[What is expected]
Go through the data from its first line and retype each line, stopping once the line containing "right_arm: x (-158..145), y" has been retyped.

[Task inputs]

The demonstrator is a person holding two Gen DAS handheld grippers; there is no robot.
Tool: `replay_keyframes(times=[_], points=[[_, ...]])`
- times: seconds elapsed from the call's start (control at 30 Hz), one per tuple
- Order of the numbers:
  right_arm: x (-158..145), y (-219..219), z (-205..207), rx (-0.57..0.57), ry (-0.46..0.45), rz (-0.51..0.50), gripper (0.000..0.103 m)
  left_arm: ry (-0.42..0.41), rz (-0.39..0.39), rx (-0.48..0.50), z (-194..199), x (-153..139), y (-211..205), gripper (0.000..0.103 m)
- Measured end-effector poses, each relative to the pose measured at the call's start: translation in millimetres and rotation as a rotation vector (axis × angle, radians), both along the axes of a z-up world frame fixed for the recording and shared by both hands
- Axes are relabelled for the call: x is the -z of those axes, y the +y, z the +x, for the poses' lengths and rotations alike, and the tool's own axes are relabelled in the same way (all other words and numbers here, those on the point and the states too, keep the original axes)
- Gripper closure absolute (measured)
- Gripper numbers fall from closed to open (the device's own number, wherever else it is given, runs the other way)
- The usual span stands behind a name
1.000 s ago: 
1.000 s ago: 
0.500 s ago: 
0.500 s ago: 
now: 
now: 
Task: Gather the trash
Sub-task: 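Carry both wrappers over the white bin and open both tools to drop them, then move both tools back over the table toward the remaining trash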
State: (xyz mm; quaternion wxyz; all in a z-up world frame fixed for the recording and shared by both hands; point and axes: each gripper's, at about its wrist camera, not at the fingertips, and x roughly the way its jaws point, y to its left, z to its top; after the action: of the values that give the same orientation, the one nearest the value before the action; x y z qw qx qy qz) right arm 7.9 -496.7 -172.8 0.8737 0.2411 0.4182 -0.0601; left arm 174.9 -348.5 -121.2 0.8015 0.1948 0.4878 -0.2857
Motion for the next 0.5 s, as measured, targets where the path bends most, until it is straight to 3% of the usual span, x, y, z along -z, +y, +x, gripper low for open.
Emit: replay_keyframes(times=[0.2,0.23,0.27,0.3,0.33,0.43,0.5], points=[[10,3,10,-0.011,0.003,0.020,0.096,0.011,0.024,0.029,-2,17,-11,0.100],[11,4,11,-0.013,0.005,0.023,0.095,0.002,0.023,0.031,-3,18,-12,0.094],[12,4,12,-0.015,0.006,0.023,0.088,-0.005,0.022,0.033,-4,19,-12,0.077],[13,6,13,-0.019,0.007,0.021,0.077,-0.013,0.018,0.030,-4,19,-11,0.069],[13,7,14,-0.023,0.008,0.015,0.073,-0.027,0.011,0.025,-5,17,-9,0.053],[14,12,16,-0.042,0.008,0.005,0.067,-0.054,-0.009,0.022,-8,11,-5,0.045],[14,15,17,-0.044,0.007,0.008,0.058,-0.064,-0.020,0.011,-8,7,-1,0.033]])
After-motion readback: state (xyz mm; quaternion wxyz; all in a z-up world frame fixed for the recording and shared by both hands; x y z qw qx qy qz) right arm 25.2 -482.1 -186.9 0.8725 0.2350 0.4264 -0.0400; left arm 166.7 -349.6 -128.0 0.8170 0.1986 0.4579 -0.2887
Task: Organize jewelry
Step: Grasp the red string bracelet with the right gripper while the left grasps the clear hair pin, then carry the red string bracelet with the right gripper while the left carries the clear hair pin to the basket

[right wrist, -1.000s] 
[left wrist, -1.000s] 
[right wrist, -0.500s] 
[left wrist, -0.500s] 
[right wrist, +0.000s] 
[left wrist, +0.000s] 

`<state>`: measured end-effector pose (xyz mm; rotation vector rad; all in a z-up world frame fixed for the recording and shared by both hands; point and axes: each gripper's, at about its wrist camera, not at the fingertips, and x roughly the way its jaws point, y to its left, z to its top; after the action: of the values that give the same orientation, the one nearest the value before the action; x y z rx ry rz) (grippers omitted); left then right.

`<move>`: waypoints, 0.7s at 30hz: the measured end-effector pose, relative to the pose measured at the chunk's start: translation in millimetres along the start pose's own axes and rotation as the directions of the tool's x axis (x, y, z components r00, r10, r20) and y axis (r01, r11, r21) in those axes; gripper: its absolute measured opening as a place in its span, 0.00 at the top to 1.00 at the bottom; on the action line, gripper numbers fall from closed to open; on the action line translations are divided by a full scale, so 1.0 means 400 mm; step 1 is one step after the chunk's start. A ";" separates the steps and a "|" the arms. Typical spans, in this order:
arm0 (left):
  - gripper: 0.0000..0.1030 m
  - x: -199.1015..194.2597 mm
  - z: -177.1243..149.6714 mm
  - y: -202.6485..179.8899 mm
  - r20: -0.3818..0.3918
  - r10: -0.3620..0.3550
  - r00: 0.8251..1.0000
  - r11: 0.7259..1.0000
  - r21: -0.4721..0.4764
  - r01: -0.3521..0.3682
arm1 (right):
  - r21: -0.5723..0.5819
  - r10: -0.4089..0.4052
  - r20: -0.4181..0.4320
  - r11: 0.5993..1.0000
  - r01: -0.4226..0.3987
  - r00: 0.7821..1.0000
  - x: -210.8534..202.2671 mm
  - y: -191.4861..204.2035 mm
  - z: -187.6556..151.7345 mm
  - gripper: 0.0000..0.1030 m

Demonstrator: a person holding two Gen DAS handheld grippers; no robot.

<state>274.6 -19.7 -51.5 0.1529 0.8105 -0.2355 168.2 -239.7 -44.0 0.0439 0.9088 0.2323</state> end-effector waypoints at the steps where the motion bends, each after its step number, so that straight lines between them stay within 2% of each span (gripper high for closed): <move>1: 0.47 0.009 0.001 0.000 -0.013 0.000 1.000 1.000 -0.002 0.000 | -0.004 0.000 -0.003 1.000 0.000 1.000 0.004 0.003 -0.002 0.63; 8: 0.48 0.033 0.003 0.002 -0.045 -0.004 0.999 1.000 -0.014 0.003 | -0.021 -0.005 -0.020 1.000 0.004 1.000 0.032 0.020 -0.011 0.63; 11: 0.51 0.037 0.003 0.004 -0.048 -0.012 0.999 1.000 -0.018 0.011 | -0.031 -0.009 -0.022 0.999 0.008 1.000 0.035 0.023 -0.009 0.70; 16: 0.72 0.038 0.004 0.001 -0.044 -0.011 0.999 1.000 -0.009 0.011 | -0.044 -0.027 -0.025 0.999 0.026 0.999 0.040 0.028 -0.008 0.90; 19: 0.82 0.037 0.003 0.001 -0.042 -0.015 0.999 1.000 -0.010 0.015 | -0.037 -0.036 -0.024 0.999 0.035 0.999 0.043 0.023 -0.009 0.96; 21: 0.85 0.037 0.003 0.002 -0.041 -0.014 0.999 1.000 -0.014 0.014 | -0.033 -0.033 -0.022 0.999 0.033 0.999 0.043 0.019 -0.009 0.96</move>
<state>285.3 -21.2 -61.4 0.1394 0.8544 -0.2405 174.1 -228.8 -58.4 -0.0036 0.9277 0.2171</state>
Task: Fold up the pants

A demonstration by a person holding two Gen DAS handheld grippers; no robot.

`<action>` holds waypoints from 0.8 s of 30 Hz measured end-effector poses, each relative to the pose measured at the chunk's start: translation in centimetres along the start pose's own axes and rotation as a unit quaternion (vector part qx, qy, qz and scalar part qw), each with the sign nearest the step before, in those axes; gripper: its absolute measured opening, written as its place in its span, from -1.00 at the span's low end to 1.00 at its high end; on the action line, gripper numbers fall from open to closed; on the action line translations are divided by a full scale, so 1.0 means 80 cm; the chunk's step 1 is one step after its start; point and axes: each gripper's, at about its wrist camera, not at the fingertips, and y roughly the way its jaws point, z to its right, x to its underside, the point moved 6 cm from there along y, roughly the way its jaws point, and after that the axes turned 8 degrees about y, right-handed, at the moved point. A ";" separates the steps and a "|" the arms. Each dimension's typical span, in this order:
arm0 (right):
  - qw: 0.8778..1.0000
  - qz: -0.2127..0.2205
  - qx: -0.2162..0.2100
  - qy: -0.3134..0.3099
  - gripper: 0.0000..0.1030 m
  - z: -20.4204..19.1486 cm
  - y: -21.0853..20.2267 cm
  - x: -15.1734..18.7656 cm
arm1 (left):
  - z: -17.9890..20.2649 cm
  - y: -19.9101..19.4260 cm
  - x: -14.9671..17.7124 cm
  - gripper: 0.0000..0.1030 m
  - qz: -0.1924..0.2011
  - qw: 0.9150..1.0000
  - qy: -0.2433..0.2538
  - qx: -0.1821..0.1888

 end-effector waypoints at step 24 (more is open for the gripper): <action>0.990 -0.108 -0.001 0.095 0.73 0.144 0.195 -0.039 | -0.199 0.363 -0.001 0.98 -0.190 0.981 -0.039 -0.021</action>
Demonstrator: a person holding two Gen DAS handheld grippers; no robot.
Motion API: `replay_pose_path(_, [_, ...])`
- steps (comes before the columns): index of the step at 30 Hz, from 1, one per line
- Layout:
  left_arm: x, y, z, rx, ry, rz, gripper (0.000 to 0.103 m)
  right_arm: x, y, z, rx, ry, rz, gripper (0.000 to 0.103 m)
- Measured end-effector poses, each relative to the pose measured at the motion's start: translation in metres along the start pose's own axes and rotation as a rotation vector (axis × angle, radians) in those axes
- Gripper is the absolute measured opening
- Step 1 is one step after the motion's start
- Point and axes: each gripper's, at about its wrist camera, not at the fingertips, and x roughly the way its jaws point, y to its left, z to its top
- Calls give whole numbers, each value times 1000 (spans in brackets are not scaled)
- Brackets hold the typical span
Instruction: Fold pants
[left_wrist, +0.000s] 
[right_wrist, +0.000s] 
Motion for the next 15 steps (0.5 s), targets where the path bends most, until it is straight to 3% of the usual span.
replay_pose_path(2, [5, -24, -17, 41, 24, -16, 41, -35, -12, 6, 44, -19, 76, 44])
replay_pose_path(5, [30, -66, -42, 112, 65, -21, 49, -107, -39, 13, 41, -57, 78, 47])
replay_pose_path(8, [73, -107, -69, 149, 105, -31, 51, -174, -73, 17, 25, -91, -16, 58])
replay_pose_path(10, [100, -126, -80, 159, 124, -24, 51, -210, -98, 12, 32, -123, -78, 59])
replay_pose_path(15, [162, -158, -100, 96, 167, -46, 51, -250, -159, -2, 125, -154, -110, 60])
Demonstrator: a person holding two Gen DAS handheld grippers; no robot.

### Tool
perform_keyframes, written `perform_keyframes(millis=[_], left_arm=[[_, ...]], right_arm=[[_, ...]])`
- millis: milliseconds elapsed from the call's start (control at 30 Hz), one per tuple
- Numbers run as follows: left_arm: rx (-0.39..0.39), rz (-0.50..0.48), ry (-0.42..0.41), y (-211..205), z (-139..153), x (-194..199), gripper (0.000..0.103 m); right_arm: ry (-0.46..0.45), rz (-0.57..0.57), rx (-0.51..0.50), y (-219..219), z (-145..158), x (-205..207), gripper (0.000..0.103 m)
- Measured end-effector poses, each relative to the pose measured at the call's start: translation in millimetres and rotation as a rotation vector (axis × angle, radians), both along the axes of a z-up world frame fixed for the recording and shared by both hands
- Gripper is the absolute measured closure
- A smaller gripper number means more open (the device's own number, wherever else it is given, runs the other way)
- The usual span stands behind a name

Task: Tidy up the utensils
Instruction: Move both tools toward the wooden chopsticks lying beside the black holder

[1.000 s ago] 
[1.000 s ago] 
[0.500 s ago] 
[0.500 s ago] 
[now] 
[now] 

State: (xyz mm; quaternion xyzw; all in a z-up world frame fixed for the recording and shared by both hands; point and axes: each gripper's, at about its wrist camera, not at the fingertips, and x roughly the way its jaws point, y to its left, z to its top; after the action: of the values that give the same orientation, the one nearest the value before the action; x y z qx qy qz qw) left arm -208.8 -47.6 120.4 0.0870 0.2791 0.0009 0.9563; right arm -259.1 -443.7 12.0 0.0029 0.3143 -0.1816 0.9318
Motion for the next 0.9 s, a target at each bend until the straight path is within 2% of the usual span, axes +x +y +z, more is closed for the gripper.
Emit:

[Answer for this exercise]
The demonstrator is a person holding two Gen DAS handheld grippers; there is no robot.
Tool: `replay_keyframes(times=[_], points=[[_, ...]])`
- times: seconds elapsed from the call's start (control at 30 Hz), one per tuple
- Order of the numbers:
  right_arm: x (-158..145), y (-219..219), z (-205..207), rx (-0.57..0.57), ry (-0.46..0.45), rz (-0.51..0.50), gripper (0.000..0.103 m)

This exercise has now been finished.